An employee walks past the Research In Motion (RIM) sign in front of one of their buildings, in Waterloo, Ontario, Friday, June 29, 2012. THE CANADIAN PRESS/Dave Chidley
TORONTO - Stock in Research in Motion (TSX:RIM) is surging more than 17 per cent in pre-market trading a day after the BlackBerry maker posted better than expected second-quarter results.
The Waterloo, Ont.,-based technology company, which reports in U.S. dollars, said after markets closed Thursday that its quarterly loss was US$235 million or 45 cents per diluted share compared with a profit of $329 million or 63 cents per share a year ago.
RIM's adjusted loss was $142 million or 27 cents per share.

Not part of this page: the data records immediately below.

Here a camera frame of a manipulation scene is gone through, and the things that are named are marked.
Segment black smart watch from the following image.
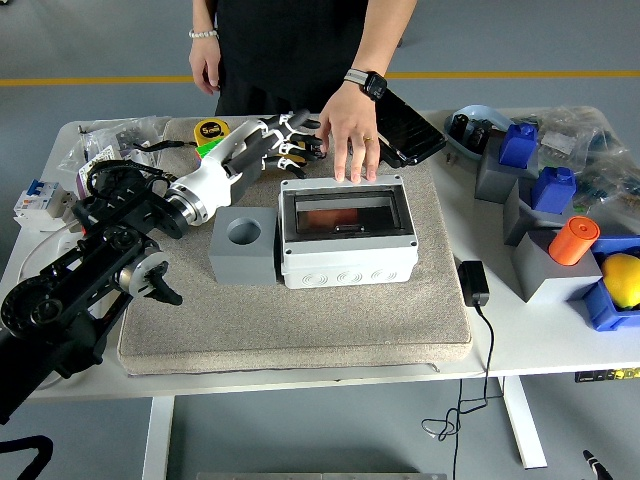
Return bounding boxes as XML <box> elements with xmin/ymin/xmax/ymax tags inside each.
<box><xmin>343</xmin><ymin>68</ymin><xmax>389</xmax><ymax>101</ymax></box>

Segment grey-brown mat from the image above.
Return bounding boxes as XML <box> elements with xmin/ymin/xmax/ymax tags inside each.
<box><xmin>117</xmin><ymin>115</ymin><xmax>475</xmax><ymax>377</ymax></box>

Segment person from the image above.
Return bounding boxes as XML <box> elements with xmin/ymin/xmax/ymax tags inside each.
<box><xmin>214</xmin><ymin>0</ymin><xmax>396</xmax><ymax>119</ymax></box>

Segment white blue circuit breaker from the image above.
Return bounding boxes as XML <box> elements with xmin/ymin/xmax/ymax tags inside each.
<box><xmin>12</xmin><ymin>178</ymin><xmax>77</xmax><ymax>232</ymax></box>

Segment white cable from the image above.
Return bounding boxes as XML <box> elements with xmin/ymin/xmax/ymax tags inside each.
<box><xmin>18</xmin><ymin>219</ymin><xmax>84</xmax><ymax>284</ymax></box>

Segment black power adapter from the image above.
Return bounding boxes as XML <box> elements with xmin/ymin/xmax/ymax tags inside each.
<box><xmin>457</xmin><ymin>259</ymin><xmax>491</xmax><ymax>307</ymax></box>

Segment person's left hand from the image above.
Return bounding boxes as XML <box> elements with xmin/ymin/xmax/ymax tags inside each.
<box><xmin>317</xmin><ymin>82</ymin><xmax>384</xmax><ymax>184</ymax></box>

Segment black table height controller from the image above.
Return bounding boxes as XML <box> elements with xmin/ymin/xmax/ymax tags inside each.
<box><xmin>573</xmin><ymin>367</ymin><xmax>640</xmax><ymax>384</ymax></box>

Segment yellow lemon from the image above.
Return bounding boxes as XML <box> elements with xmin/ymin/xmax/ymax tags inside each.
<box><xmin>599</xmin><ymin>252</ymin><xmax>640</xmax><ymax>309</ymax></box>

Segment light blue bowl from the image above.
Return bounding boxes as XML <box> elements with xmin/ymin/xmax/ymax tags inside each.
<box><xmin>443</xmin><ymin>103</ymin><xmax>516</xmax><ymax>164</ymax></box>

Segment black adapter cord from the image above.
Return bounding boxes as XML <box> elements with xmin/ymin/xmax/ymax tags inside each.
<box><xmin>421</xmin><ymin>302</ymin><xmax>507</xmax><ymax>480</ymax></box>

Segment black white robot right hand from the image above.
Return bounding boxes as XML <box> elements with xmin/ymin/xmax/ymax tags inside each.
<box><xmin>582</xmin><ymin>448</ymin><xmax>612</xmax><ymax>480</ymax></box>

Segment grey block with round hole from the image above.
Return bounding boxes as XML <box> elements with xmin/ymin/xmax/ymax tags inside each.
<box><xmin>208</xmin><ymin>204</ymin><xmax>280</xmax><ymax>287</ymax></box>

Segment clear bag of parts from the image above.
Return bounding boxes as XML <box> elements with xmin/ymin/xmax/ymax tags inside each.
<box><xmin>537</xmin><ymin>103</ymin><xmax>629</xmax><ymax>169</ymax></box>

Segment black lanyard strap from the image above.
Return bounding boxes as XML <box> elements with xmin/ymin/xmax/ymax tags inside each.
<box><xmin>133</xmin><ymin>139</ymin><xmax>197</xmax><ymax>151</ymax></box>

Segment black hard case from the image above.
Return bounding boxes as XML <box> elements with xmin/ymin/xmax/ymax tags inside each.
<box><xmin>374</xmin><ymin>87</ymin><xmax>447</xmax><ymax>169</ymax></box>

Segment white power strip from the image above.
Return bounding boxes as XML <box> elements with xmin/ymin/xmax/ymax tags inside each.
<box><xmin>47</xmin><ymin>230</ymin><xmax>89</xmax><ymax>266</ymax></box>

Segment grey electrical box with lid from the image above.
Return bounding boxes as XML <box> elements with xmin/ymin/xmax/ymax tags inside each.
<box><xmin>277</xmin><ymin>173</ymin><xmax>420</xmax><ymax>290</ymax></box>

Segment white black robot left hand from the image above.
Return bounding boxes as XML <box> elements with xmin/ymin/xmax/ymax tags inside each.
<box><xmin>187</xmin><ymin>110</ymin><xmax>325</xmax><ymax>222</ymax></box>

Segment blue plastic bin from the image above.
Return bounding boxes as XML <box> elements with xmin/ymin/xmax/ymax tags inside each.
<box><xmin>579</xmin><ymin>234</ymin><xmax>640</xmax><ymax>332</ymax></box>

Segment clear bag of dark components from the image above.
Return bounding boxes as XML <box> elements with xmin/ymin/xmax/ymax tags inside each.
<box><xmin>574</xmin><ymin>144</ymin><xmax>640</xmax><ymax>236</ymax></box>

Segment grey holder block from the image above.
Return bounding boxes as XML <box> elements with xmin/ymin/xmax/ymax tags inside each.
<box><xmin>510</xmin><ymin>229</ymin><xmax>604</xmax><ymax>304</ymax></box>
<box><xmin>502</xmin><ymin>177</ymin><xmax>576</xmax><ymax>247</ymax></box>
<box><xmin>473</xmin><ymin>135</ymin><xmax>541</xmax><ymax>205</ymax></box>

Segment white breaker in purple package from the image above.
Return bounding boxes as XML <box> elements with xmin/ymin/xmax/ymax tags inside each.
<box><xmin>74</xmin><ymin>144</ymin><xmax>121</xmax><ymax>196</ymax></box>

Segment clear plastic bags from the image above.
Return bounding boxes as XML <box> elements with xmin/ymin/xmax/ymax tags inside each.
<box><xmin>57</xmin><ymin>115</ymin><xmax>174</xmax><ymax>176</ymax></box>

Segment person's right hand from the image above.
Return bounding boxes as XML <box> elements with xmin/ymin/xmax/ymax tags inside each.
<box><xmin>188</xmin><ymin>34</ymin><xmax>224</xmax><ymax>96</ymax></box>

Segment white table leg with foot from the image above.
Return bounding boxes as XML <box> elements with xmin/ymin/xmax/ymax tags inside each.
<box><xmin>497</xmin><ymin>375</ymin><xmax>549</xmax><ymax>470</ymax></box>

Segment blue bottle-shaped block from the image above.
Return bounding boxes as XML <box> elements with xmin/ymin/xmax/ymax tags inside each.
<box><xmin>529</xmin><ymin>165</ymin><xmax>576</xmax><ymax>214</ymax></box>
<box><xmin>498</xmin><ymin>122</ymin><xmax>539</xmax><ymax>169</ymax></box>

While large, the loss was still much better than the 47 cents per share loss expected by analysts polled by to Bloomberg.

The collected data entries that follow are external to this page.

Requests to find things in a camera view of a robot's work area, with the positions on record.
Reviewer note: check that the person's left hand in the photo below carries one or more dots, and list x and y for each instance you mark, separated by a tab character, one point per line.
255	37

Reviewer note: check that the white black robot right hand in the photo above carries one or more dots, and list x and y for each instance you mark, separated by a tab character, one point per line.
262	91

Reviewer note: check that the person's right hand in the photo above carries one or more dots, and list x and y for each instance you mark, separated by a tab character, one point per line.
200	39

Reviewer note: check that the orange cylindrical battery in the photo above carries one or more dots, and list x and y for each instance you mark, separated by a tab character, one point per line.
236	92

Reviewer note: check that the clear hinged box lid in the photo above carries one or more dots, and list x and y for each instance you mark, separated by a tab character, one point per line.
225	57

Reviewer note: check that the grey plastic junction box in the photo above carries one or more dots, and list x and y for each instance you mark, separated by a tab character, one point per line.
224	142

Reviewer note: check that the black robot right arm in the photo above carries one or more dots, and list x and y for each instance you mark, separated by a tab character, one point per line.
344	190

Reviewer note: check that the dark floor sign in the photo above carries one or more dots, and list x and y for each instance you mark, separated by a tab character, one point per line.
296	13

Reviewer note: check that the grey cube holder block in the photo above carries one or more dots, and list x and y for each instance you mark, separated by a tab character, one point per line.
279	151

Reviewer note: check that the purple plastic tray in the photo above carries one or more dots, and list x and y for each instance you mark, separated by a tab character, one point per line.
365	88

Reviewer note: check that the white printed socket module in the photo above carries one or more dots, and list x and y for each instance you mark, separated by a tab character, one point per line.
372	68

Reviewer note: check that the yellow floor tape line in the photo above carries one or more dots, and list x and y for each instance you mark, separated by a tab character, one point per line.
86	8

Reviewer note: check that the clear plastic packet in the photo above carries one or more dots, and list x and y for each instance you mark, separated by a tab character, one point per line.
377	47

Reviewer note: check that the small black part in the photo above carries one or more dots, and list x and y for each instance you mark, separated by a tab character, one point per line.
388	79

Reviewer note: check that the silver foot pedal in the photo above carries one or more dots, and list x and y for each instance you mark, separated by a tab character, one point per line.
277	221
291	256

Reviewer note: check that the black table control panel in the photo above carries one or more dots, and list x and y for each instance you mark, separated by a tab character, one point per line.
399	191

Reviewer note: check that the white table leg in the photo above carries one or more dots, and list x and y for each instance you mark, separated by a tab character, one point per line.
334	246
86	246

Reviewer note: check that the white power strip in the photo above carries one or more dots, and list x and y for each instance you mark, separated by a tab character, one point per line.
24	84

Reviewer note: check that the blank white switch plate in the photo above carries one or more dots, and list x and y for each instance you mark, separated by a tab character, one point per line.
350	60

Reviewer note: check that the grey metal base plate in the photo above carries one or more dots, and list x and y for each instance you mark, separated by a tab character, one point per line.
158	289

In pre-market trading on the Nasdaq, RIM shares were up $1.23, or 17.23 per cent, at US$8.37 after having closed up 14 cents at US$7.14 Thursday before the company's earnings were released.
On the Toronto Stock Exchange, RIM shares finished the day Thursday up eight cents at $6.96.

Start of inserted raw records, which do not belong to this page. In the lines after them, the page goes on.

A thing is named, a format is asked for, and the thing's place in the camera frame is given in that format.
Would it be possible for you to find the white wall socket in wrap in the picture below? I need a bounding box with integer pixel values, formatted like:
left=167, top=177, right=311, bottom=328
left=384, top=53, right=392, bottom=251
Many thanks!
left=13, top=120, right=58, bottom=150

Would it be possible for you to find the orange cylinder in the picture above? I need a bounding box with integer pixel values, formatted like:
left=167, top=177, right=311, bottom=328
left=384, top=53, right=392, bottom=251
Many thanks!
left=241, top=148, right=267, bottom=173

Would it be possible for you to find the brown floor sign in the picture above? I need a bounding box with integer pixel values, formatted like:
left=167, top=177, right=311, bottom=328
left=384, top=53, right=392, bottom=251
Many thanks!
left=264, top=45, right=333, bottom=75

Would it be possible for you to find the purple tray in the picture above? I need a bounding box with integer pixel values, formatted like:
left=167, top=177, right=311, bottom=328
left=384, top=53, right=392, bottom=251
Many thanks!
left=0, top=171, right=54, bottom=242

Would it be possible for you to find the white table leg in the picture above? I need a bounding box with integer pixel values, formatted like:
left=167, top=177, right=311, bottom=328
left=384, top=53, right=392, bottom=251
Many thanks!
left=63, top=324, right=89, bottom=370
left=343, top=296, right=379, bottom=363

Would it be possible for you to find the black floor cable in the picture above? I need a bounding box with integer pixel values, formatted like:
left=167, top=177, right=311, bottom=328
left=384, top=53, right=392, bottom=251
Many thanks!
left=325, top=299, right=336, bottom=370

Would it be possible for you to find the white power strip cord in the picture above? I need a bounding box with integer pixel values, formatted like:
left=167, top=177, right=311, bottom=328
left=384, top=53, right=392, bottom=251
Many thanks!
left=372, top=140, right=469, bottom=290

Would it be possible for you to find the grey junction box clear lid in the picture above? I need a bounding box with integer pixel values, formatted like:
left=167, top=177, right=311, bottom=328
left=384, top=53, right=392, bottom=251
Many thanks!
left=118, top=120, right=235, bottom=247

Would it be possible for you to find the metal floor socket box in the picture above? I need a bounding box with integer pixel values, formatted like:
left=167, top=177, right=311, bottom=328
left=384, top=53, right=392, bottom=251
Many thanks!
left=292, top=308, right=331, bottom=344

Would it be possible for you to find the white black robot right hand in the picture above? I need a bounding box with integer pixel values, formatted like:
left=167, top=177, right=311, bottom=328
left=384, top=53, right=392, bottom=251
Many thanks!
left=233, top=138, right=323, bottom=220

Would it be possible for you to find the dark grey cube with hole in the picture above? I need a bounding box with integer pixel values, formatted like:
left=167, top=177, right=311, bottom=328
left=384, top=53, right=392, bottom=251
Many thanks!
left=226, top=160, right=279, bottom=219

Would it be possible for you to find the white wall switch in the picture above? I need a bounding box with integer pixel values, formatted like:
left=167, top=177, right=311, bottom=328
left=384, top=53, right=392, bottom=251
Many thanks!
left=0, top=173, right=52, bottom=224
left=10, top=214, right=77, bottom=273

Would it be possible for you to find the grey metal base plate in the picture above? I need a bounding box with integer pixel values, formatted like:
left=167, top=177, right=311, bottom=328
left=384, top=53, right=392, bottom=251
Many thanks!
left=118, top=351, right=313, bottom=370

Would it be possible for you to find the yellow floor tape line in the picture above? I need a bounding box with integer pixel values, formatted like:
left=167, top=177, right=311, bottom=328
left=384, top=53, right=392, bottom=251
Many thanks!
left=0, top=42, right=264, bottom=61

Much of the optimism came from adjusted earnings per share, which filter out one-time costs like expenses related to job reductions and cost cuts.
But despite impressing investors, RIM still has many challenges ahead. Its revenues were notably weaker, down 31 per cent to $2.87 billion from $4.17 billion a year ago.
RIM said it shipped about 7.4 million BlackBerrys during the quarter, down from 7.8 million in the first quarter, showing that interest in its existing models is starting to wane.
Jeffries analyst Peter Misek said he was surprised that RIM managed to keep so many customers interested.
"Management sold more Blackberries than we thought," he noted in an emailed response.
RIM also shipped more PlayBook tablets to stores in the quarter, at 260,000 units compared with 130,000 in the first quarter.
The results show that RIM is making some progress as it moves towards to its next generation of BlackBerry smartphones and completes its cost reduction plan, said chief executive Thorsten Heins.
RIM has been struggling with numerous obstacles including the delay of its new smartphones and BlackBerry 10 operating system and massive layoffs.
"While this transition is challenging and the competitive environment tough, we have made steady progress in these areas in this quarter," Heins said in a conference call.